As for the background knowledge of cultural heritage, they are rather “unstable”, since what was known to everyone yesterday often ceases to be relevant today. Here V.N. Visheratina proposes to draw an analogy with the development of the language: the language as a set of means of expression is constantly changing in the field of lexical composition, therefore the synchronous sections of the Russian literary language, reflected in the descriptions made every fifty years, differ from each other. The same thing, according to the linguist, can be observed in current culture: if we compare the totality of background knowledge characteristic of an educated Russian person in the middle of the 19th century with the regional knowledge of the beginning of the 20th century and our time, then all three synchronous slices will reveal considerable differences from each other. friend. V.N. Visheratina notes that especially great changes, both in the language and in the actual mass culture, take place during periods of great social transformations. I.S.Kon, who studied the issue of the relationship between current culture and cultural heritage, writes: “Modern youth knows immeasurably more about the physical structure of the world than graduates of the old “classical” gymnasium, but they do not know ancient languages, many biblical and mythological associations and images remain dead to her, incomprehensible. This interferes with the perception not only of ancient art, but even the understanding of art and literature of the 19th century. A similar phenomenon can be illustrated by the example of an excerpt from a poem by A.S. Pushkin: “The Kastalsky key with a wave of inspiration / In the steppe of a worldly exile waters”. Today, even to a quite intelligent person, if he is not a classical philologist by education, this image of the Castal Key may most likely seem obscure, and in order to understand it, one will have to turn to a mythological dictionary. Researchers argue that this state of affairs is absolutely normal, since the volume of actual culture has always changed, new knowledge, concepts and images have always replaced some part of the old ones, making them the property of museums and scholars. Now this process is going much faster than before.

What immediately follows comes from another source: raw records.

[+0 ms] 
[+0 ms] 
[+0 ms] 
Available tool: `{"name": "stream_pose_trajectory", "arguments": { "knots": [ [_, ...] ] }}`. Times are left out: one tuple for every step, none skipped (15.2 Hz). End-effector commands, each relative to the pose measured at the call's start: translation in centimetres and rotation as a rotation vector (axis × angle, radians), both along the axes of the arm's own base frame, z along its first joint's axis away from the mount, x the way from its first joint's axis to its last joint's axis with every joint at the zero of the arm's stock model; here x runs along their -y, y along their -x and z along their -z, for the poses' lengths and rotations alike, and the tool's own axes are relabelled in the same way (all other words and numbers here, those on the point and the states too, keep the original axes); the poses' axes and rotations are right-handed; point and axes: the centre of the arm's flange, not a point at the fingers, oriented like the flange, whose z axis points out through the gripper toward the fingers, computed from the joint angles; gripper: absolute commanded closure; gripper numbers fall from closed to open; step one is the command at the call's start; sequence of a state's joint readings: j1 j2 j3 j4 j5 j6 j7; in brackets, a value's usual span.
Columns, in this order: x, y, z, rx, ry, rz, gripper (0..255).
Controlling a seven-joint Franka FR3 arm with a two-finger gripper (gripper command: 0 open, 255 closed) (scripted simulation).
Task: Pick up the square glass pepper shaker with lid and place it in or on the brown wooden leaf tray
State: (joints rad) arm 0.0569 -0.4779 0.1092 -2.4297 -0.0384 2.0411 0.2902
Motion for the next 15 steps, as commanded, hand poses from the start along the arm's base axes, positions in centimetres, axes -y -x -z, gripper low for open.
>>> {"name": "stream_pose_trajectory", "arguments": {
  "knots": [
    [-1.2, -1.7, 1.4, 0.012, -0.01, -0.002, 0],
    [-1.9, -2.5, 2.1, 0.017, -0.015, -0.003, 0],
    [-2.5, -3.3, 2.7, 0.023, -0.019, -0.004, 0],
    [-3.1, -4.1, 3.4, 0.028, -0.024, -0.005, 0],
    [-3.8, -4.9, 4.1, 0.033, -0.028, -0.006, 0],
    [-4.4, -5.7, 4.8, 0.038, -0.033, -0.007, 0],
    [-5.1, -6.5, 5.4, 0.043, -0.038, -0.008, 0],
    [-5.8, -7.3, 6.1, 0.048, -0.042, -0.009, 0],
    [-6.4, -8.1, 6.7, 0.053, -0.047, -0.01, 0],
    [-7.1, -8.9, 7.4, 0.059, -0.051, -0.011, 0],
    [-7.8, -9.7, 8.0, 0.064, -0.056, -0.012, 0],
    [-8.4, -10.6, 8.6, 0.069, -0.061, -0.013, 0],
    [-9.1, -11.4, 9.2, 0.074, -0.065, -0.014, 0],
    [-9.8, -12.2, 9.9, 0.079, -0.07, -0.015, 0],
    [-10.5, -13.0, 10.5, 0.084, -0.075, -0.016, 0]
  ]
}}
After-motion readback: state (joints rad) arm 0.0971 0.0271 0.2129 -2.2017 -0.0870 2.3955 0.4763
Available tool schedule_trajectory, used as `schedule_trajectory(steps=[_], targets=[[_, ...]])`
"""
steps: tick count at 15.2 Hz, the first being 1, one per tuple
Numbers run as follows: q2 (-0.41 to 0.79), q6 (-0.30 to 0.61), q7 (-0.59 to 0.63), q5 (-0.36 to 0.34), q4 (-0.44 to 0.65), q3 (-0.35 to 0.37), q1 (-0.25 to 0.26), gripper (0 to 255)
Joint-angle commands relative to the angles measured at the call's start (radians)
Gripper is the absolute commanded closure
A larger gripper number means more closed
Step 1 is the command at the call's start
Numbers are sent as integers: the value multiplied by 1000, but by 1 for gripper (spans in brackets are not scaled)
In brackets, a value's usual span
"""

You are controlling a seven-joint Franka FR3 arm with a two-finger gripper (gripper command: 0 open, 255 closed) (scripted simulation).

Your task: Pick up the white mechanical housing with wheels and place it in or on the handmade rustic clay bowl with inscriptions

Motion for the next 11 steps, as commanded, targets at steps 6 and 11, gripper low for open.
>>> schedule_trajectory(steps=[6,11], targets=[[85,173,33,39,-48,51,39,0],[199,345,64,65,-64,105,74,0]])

Among the regional background knowledge, that part of them is also distinguished, which has the property of universal (for a given ethnic group or nationality) prevalence and is called weighted backgroundOyour knowledge. It is the weighted regional background knowledge that is of particular importance in the process of teaching foreign languages, as it is the source of selection and the necessary minimization of regional regional material for the purposes of teaching. Finally, scientists distinguish macro background, as a set of regional background knowledge of a given language community, and mini background- "the amount of background knowledge that the teacher models in the classroom for the reception of a particular work of art."